Megaman's Jockstrap posted:

Ok, I bought the Bundle of Holding offer and have been slowly working my way through the books, and honestly Hunger in the Void is probably mandatory if you're going to put any sort of horror aspect into your SotDL into your game. It takes the rather antiseptic "dark forces" vibe from the core book and makes it nice and visceral. Ugh.

Yea that book really nails the cosmic horrors elements, the core book doesn't really do enough to drive in 'these are horrific alien beings that feed on misery' stuff

sexpig by night
Sep 8, 2011

by Azathoth

FunkMonkey posted:

I started my campaign with rank 0 characters, and I actually think it's the opposite. When you don't have a class to frame your concept around, you're forced to distinguish your character by their personality and history - what motivates them as people. They then use their path choices to accentuate and develop the core character that's there. By forcing my players to put their identity before their role, I think they've developed in much more interesting ways that distinguish them.

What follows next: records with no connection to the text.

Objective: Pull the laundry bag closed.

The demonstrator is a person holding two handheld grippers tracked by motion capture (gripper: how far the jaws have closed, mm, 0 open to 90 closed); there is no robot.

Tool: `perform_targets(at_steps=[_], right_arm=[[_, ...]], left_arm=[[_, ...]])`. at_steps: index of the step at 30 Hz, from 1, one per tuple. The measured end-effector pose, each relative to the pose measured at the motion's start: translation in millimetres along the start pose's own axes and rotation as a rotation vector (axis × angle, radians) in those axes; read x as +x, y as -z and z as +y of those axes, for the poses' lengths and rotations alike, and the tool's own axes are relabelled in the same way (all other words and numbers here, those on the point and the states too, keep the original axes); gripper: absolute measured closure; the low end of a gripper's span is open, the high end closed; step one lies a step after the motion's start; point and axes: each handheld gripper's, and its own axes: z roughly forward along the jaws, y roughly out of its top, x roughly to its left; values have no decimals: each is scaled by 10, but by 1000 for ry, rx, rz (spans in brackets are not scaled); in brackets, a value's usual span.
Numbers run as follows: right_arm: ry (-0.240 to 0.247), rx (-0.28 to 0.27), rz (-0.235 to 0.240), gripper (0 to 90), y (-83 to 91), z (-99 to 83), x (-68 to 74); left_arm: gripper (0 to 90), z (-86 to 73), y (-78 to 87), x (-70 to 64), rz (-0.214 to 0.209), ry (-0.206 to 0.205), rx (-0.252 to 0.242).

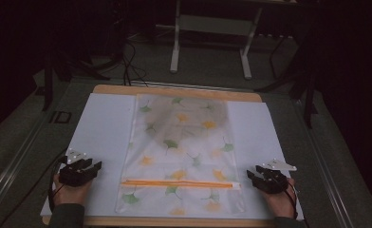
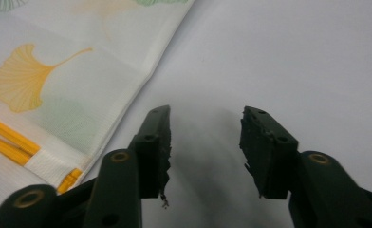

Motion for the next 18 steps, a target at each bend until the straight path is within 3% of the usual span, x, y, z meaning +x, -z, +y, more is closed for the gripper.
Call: perform_targets(at_steps=[8,11,14,15,18], right_arm=[[23,16,25,586,-23,45,81],[53,28,26,607,-23,81,124],[71,30,27,605,-17,102,154],[73,22,52,611,-9,127,175],[85,13,61,639,2,158,206]], left_arm=[[617,-6,39,32,-63,-7,-15],[639,-11,51,33,-107,-9,-17],[634,-14,59,24,-119,-13,-17],[628,-20,59,16,-125,-20,-13],[629,-20,59,11,-132,-18,-13]])
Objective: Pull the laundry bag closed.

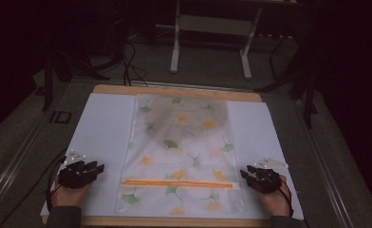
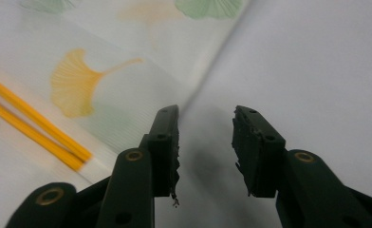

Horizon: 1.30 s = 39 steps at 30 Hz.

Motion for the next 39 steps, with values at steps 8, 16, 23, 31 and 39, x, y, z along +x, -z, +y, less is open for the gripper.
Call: perform_targets(at_steps=[8,16,23,31,39], right_arm=[[67,33,50,686,-24,157,130],[176,76,89,664,-76,348,286],[264,114,127,663,-119,547,439],[366,146,160,645,-196,742,643],[441,172,186,634,-274,879,823]], left_arm=[[615,13,-29,-43,-17,-43,44],[572,17,-13,-58,-16,-54,32],[586,23,-12,-75,-20,-69,37],[616,27,1,-103,-2,-93,45],[634,30,0,-123,0,-109,58]])
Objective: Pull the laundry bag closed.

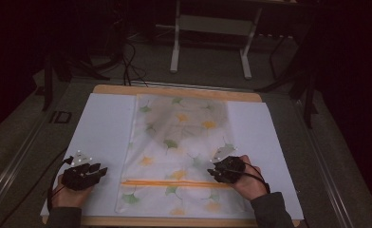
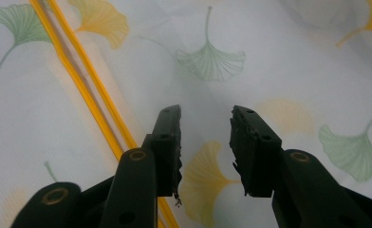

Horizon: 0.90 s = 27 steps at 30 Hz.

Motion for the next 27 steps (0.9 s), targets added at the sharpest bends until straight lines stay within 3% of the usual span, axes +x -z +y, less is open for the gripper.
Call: perform_targets(at_steps=[10,27], right_arm=[[59,-6,33,632,-68,220,110],[157,7,101,654,-237,559,313]], left_arm=[[637,12,-1,-11,-13,-19,5],[624,11,17,-6,-8,-7,0]])
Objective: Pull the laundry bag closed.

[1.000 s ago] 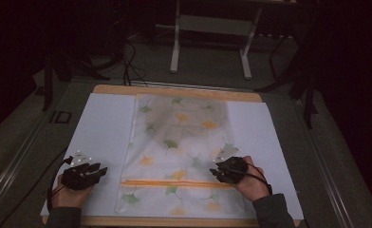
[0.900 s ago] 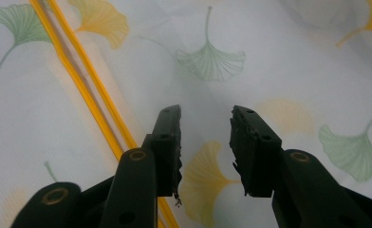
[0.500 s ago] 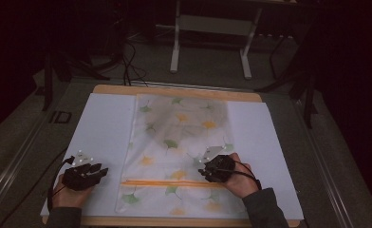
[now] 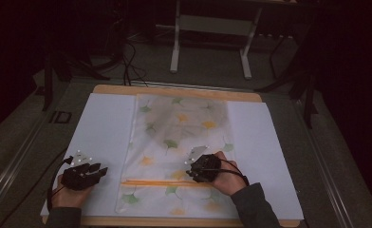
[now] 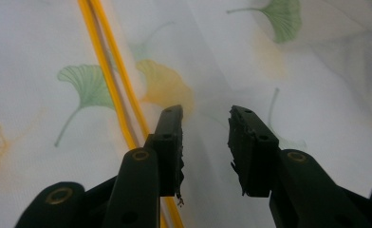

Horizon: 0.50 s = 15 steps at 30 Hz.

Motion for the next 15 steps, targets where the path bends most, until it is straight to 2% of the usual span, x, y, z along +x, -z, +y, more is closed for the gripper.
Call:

Example from one of my players over the course of the campaign so far: He's not "the fighter," he's a struggling farmer trying to care for his one surviving family member and what few hands he could afford. When fate strikes, he grudgingly enlists as a lineman (warrior path) in a mercenary group to earn more money for the farm, but never loses that sense of familial responsibility and care for those close to him. That attitude motivates him to take command of his brigade mid battle when his NPC commander dies, earning the rank afterward. He's now struggling to embrace the officer role and greater responsibility as a leader of men (fighter path with war academics and officer profession focus).

We have another warrior type who went in a completely different direction based on personal experiences over the course of the campaign - same role, vastly different path/professions. I don't think he'd have given it the same level of thought with a prepackaged character.

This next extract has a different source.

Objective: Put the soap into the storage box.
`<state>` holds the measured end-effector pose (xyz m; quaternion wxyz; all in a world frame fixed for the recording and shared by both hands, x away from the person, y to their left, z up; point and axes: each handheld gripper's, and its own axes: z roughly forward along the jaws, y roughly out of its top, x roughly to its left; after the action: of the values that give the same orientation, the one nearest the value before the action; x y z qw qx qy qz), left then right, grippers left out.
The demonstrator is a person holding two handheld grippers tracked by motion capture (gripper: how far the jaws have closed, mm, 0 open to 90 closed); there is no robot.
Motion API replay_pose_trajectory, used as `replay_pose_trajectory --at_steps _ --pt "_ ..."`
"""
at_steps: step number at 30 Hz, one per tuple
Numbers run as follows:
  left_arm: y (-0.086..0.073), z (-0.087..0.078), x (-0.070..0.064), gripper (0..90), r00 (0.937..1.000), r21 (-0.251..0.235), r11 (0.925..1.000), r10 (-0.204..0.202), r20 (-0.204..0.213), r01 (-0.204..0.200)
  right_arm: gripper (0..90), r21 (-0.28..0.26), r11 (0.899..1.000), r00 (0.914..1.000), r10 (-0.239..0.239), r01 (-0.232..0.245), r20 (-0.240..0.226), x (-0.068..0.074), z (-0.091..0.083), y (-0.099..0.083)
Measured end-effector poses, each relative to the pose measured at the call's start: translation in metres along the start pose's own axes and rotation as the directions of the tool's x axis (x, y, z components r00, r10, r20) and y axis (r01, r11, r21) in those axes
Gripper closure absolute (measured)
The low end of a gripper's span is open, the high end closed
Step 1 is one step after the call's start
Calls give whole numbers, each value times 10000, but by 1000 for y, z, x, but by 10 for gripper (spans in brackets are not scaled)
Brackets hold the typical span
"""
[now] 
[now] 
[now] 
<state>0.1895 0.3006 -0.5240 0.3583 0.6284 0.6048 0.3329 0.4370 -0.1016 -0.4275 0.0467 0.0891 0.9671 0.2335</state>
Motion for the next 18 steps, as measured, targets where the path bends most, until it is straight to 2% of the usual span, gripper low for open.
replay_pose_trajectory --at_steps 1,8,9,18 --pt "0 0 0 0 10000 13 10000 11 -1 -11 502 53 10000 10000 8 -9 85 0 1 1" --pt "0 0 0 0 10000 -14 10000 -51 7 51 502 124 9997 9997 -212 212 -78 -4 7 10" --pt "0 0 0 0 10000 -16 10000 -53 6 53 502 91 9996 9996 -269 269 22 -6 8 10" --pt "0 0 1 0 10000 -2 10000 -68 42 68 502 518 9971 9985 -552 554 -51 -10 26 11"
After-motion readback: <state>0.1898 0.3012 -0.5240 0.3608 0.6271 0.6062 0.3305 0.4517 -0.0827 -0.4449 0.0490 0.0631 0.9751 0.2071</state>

E: I also have a goblin character who pretty much has the most hilarious "weird/gross quirk" and physically plays it out during roleplay. I'm pretty proud at how well the system has enabled even my most reticent roleplayers to pursue ideas that interest them.

Same experience here, both I and a friend wanted to play kinda magicy characters but he wanted to be more a warmage and I was more straight up wiz-biz. We started at rank 0 and we were able to really have a lot of fun distinguishing ourselves. Like my dude saw magic as this all mighty scientific concept that must be respected and he was just all 'nah man this is a tool, if you wanna jerk off over magic that's cool but you don't see me going on rants about how cool swords or helmets are'. By the time we were able to actually go down our proper concept paths we had both had a lot of time establishing different worldviews even if there is metagame overlap in our characters.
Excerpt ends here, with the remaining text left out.